## [Task goal]
The data below holds a line containing "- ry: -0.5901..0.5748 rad" and a line containing "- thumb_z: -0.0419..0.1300"; please quote exactly those two lines and every line between them, and nothing else.

## [Records drawn from a dataset]

[Start of Attachment]

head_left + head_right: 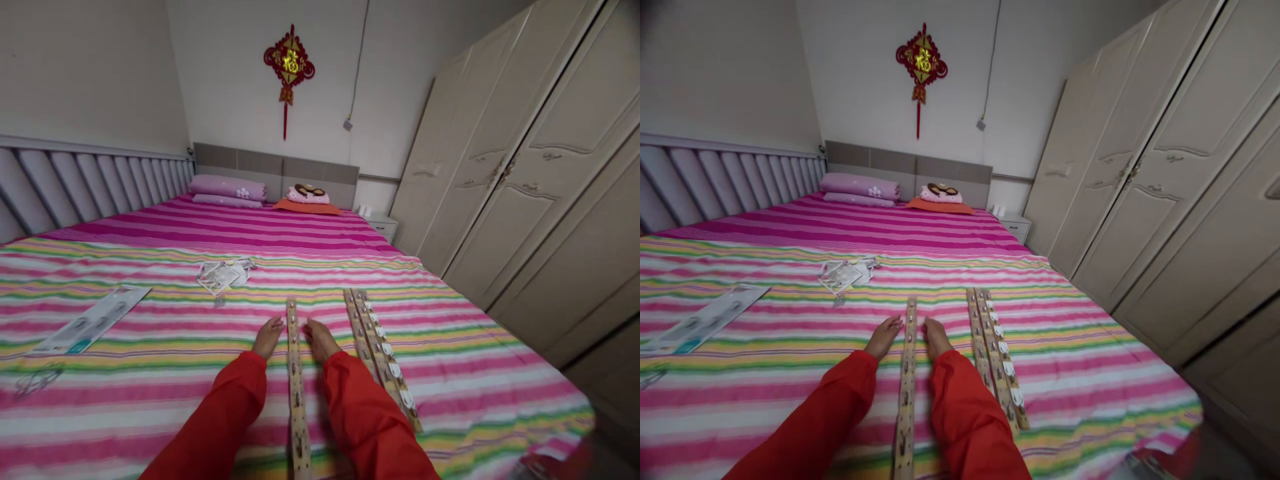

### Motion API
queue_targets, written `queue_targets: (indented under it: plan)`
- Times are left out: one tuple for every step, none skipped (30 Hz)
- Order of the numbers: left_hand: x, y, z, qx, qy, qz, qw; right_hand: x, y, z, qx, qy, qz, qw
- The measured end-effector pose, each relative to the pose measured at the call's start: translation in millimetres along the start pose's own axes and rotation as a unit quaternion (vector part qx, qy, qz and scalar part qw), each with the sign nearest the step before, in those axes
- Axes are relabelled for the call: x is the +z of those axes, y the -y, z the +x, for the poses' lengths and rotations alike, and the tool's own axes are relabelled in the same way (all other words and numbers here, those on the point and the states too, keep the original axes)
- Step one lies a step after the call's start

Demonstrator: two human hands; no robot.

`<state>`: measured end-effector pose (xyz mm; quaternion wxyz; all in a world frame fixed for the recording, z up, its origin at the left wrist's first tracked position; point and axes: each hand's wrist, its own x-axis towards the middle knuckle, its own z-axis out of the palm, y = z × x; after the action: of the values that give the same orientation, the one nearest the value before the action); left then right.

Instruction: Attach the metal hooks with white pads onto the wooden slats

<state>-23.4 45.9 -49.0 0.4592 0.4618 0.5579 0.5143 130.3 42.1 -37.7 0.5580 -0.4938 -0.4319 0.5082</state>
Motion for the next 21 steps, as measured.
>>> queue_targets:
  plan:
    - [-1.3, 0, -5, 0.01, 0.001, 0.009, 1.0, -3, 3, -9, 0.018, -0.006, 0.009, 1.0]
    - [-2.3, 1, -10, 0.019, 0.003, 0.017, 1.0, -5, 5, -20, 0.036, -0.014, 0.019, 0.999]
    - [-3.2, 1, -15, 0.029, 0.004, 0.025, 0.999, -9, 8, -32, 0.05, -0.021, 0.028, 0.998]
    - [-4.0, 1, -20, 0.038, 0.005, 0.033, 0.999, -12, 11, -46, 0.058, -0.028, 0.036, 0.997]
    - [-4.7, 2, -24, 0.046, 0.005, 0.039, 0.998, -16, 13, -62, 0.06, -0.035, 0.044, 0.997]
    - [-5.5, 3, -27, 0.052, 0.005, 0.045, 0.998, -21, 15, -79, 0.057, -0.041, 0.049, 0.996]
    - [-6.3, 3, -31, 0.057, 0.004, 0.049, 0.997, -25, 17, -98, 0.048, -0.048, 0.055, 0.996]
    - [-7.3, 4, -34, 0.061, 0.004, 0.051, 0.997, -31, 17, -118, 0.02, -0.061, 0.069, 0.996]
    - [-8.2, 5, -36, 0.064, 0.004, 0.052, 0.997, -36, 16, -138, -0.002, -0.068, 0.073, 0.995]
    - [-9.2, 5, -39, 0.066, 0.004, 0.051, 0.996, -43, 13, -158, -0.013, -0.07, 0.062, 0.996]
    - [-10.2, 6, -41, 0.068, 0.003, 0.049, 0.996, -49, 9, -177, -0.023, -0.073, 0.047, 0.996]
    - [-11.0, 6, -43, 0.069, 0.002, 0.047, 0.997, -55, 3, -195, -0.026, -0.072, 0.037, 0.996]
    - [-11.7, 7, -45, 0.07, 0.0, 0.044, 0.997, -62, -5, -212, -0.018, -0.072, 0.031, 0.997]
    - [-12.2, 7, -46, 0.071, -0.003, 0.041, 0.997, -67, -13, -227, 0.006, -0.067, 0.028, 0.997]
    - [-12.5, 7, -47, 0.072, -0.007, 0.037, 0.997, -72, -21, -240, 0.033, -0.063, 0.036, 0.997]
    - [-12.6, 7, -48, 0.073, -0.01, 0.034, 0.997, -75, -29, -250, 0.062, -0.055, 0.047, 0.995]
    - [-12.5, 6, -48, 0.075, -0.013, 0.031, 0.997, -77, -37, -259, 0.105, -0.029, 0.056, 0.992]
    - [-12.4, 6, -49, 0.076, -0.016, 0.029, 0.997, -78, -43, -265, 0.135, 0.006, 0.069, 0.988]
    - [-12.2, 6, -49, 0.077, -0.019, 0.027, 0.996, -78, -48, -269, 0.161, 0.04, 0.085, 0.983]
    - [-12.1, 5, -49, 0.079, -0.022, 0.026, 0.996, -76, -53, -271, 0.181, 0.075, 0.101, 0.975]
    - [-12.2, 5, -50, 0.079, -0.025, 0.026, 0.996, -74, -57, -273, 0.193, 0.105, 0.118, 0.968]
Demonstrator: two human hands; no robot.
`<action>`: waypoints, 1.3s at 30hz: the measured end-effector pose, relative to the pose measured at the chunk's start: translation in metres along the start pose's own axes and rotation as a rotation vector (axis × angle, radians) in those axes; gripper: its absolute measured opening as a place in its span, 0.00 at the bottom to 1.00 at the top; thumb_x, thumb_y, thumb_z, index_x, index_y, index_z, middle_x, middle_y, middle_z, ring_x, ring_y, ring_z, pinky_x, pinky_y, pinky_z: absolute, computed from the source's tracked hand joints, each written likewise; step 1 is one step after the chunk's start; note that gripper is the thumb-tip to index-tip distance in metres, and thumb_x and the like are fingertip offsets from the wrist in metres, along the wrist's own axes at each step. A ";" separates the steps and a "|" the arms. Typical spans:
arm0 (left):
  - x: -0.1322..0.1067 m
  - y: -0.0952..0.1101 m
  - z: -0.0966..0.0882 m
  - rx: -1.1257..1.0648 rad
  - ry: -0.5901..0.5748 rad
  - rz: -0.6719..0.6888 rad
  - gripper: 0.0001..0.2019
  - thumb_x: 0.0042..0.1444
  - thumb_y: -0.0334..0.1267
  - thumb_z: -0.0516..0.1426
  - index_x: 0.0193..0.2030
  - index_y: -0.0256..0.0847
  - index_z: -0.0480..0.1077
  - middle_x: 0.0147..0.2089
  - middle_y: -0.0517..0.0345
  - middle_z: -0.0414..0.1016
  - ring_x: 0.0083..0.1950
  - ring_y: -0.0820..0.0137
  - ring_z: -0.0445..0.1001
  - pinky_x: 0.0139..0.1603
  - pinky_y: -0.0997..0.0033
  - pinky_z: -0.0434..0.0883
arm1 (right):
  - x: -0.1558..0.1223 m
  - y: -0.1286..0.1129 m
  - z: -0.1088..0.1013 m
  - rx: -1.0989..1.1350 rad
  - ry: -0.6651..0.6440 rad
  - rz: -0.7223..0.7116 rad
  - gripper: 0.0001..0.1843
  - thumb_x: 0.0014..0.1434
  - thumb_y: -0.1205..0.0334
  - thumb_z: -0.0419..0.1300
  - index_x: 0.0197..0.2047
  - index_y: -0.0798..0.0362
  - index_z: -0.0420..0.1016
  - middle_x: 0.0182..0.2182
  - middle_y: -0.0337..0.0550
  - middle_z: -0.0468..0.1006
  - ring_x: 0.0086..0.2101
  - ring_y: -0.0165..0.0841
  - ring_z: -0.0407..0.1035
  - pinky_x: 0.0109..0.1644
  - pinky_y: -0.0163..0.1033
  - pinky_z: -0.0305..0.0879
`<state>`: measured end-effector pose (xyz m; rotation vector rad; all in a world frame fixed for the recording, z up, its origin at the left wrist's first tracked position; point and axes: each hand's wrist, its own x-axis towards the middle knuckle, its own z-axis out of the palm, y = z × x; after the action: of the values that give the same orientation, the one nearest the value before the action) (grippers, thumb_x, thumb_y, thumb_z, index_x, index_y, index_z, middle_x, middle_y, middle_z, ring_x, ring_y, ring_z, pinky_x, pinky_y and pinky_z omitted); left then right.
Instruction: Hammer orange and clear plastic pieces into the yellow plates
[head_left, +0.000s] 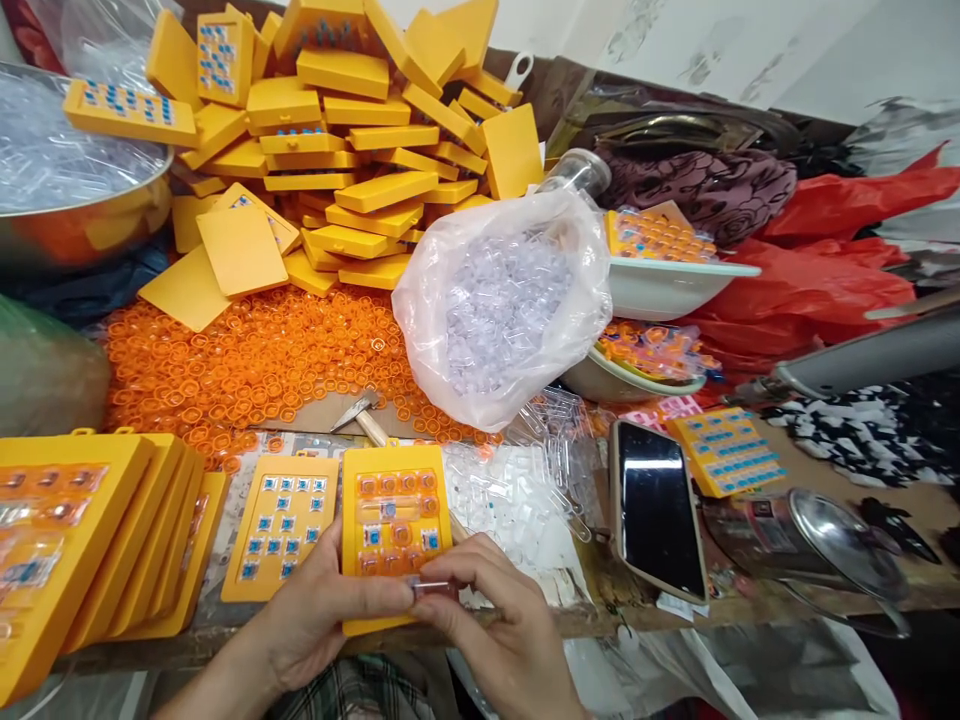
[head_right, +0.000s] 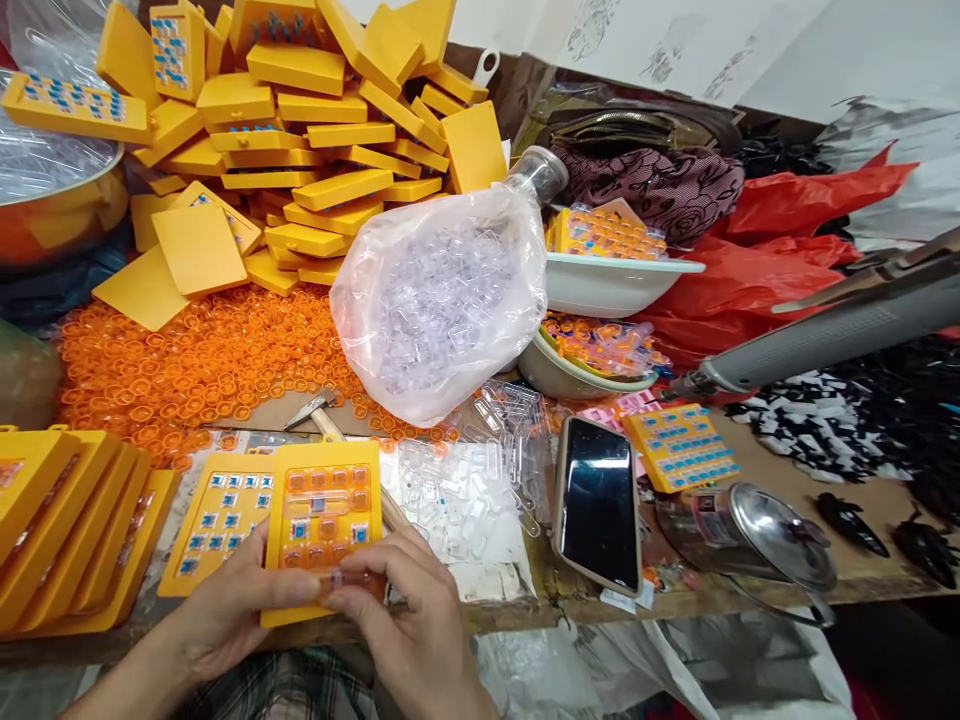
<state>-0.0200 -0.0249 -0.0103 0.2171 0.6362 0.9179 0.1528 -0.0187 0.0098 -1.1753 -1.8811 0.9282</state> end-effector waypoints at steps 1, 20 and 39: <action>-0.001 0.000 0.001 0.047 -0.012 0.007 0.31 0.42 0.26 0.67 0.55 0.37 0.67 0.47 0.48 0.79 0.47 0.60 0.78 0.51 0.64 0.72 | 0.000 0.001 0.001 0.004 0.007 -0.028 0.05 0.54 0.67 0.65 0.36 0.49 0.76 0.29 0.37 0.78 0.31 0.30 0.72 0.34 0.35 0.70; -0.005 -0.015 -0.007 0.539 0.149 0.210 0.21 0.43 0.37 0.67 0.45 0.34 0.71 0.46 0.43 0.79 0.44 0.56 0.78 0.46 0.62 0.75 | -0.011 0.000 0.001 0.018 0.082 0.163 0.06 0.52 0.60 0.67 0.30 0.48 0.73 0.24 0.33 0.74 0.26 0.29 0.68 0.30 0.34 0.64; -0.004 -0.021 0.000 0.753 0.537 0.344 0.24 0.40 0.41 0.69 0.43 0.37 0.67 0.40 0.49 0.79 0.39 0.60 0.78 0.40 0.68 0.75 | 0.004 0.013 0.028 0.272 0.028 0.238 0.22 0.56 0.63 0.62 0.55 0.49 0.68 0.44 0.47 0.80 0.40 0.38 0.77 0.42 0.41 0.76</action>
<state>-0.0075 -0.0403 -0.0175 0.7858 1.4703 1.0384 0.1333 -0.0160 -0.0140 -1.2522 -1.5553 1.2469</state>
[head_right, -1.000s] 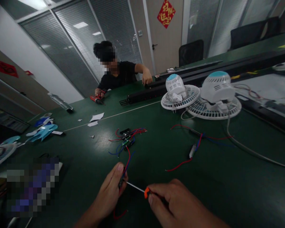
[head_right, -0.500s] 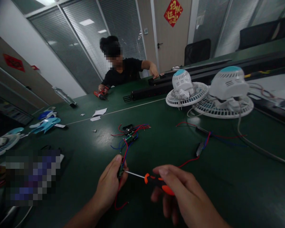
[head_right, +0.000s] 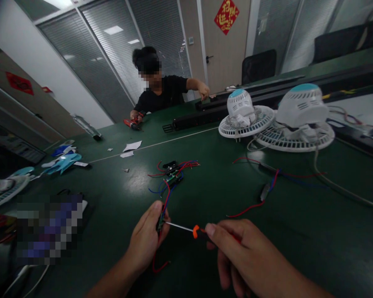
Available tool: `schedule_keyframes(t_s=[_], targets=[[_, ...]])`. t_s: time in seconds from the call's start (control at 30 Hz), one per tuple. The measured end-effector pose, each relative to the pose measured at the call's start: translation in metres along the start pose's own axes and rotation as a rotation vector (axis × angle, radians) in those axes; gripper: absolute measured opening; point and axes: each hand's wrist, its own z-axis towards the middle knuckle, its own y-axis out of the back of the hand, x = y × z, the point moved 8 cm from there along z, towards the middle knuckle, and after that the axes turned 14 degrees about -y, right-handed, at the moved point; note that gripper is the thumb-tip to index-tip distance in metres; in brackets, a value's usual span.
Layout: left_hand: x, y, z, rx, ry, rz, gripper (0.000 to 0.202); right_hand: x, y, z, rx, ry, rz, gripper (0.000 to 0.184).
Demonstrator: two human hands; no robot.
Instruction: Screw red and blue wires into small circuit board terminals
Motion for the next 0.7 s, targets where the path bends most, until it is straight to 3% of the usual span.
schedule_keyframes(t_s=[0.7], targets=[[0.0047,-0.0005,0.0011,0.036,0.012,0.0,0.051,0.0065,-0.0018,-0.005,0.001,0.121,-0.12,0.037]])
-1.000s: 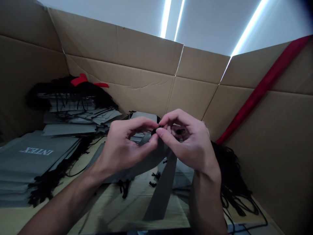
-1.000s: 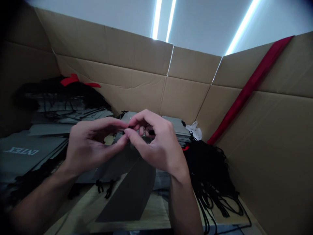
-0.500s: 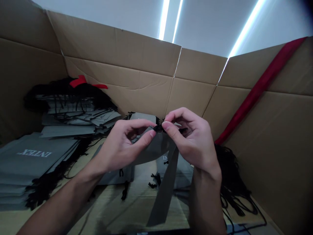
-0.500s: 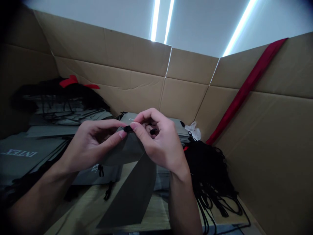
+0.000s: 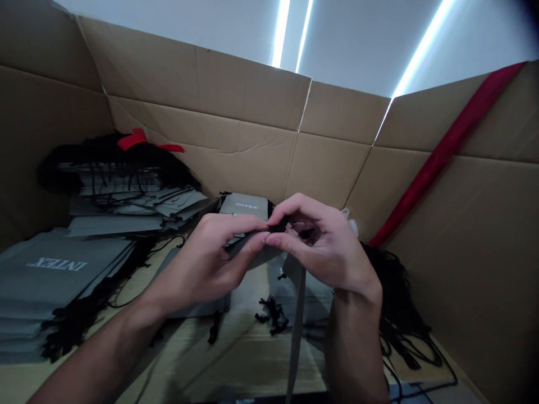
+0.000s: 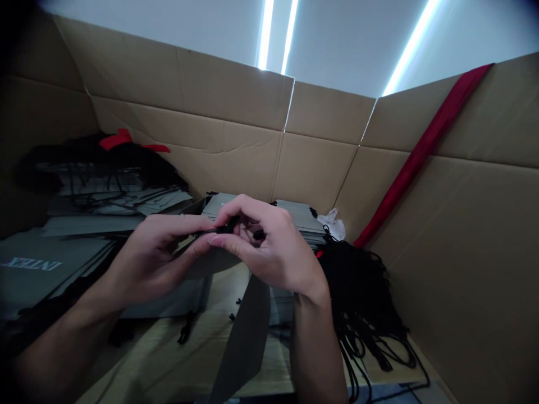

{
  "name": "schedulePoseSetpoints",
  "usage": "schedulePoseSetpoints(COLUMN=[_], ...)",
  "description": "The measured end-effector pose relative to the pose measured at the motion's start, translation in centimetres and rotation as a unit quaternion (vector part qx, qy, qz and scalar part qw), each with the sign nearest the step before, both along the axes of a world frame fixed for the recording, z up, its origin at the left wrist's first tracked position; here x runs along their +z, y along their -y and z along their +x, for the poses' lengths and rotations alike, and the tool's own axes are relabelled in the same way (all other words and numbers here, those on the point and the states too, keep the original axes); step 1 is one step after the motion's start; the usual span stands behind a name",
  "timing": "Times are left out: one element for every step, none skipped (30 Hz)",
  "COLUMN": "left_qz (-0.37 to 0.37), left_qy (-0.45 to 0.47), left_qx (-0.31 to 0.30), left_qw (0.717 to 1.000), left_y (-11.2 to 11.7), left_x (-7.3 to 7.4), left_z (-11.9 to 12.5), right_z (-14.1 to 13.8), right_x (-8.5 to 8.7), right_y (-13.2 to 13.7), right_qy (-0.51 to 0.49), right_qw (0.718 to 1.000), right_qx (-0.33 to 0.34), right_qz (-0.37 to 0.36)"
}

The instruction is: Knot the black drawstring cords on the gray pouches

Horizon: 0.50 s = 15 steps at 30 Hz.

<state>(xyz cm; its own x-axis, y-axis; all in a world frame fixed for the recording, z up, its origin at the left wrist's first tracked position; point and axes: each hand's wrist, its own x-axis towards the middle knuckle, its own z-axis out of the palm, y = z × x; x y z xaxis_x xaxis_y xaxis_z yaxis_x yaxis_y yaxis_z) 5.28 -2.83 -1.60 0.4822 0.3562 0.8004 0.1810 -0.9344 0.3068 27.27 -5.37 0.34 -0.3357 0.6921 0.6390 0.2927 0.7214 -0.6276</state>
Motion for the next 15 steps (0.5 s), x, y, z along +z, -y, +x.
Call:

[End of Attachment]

## [Your response]
  - ry: -0.5901..0.5748 rad
  - rz: -0.6719..0.6888 rad
  - gripper: 0.0001..0.2019
  - thumb_x: 0.0042..0.1444
  - thumb_y: -0.0334..0.1267
  - thumb_z: -0.0516..0.1426
  - index_x: 0.0193..0.2030
  - index_y: -0.0256..0.0847
  - index_z: -0.0480..0.1077
  - middle_x: 0.0147..0.2089
  - middle_y: -0.0517..0.0345
  - middle_z: -0.0414..0.1016
  - ring_x: 0.0083..0.1950
  - ring_y: -0.0820..0.0137
  - ring_z: -0.0445..0.1001
  - pinky_x: 0.0139..0.1603
  - pinky_y: -0.0997..0.0033
  - pinky_z: -0.0434..0.0883
arm1 (right):
  - x: -0.1558..0.1223 m
  - y: -0.1286..0.1129 m
  - z: -0.1088..0.1013 m
  - rx: -1.0989..1.1350 rad
  - ry: -0.6651..0.6440 rad
  - rz: -0.7223..0.7116 rad
  - gripper: 0.0001..0.1843
  - thumb_x: 0.0014..0.1434
  - thumb_y: -0.1205..0.0334
  - thumb_z: -0.0419..0.1300

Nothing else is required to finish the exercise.